Whisker plots of relative abundances of modified nucleosides detected in every sample. From left to right: (1) N⁶-threonylcarbamoyladenosine (L-t⁶A) (2) N^2,2,7-trimethylguanosine (m^2,2,7G), (3) 3-(3-amino-3-carboxypropyl) uridine (acp³U) (4) 2-methylthio-N⁶-threonylcarbamoyladenosine (ms²t⁶A), (5) 5-methoxycarbonylmethyl-2-thiouridine (mcm⁵s²U), (6) hydroxywybutosine and (7) 1-methyl-3-(3-amino-3-carboxypropyl) pseudouridine (m¹acp³Ψ). Five of the seven occur primarily in tRNA, with m^2,2,7G and m¹acp³Ψ occurring in mRNA and rRNA respectively.

CONCLUSIONS

This work is designed as an automated data processing workflow proof of concept, for the accurate detection of post transcriptional modifications in any sample. The use of an automated detection and identification workflow using accurate mass, spectral matching and neutral loss identification yields high confidence results.

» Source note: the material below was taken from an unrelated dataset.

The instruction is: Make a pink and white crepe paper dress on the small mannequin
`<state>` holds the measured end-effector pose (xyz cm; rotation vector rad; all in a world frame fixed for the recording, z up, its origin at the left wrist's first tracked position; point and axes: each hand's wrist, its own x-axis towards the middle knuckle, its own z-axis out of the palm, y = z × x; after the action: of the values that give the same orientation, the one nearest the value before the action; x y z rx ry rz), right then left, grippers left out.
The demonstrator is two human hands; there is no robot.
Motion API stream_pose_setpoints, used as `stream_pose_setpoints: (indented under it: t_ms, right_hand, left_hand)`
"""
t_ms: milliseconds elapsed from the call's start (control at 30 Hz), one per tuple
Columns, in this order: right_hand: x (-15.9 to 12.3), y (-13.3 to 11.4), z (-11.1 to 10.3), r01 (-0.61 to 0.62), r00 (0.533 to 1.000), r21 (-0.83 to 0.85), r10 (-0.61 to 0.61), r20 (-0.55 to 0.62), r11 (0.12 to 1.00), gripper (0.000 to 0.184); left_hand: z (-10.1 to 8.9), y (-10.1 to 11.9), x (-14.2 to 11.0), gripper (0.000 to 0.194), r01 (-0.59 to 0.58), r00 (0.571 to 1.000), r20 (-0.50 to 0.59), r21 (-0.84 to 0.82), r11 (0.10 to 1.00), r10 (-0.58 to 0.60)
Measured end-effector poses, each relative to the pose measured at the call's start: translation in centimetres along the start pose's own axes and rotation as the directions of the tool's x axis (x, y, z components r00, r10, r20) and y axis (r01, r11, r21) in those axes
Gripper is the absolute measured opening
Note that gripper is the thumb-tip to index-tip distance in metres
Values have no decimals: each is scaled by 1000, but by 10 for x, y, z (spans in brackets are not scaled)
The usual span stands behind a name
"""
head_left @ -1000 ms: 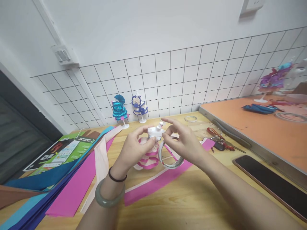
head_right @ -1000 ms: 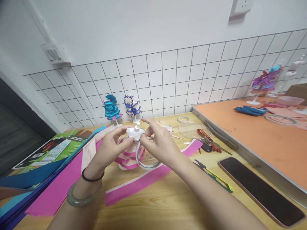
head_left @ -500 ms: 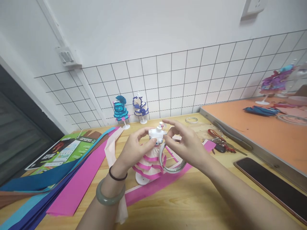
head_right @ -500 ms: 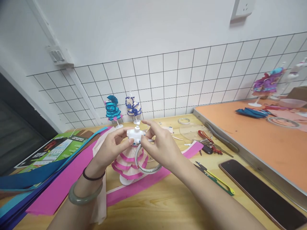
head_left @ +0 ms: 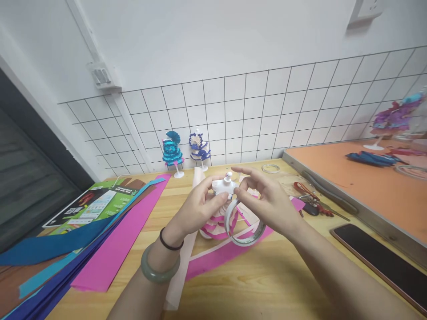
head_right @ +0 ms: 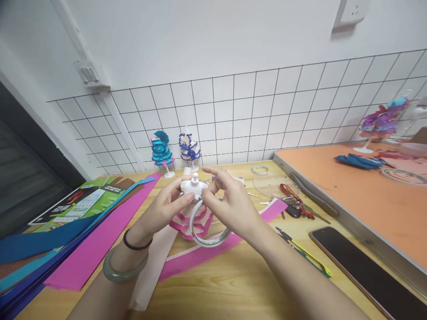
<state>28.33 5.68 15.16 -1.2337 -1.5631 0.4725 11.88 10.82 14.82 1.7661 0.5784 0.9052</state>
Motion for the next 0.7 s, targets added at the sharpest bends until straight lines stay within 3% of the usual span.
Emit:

Equally important to confidence in identification is the amount of time necessary for post-acquisition data processing. Development of this workflow has reduced the amount of time for processing batch acquisition of nucleoside data to a few hours. Furthermore, this workflow creates the ability to selectively monitor the change of the nucleoside pool, both known and unknown, when a single modification is perturbed through experimentation.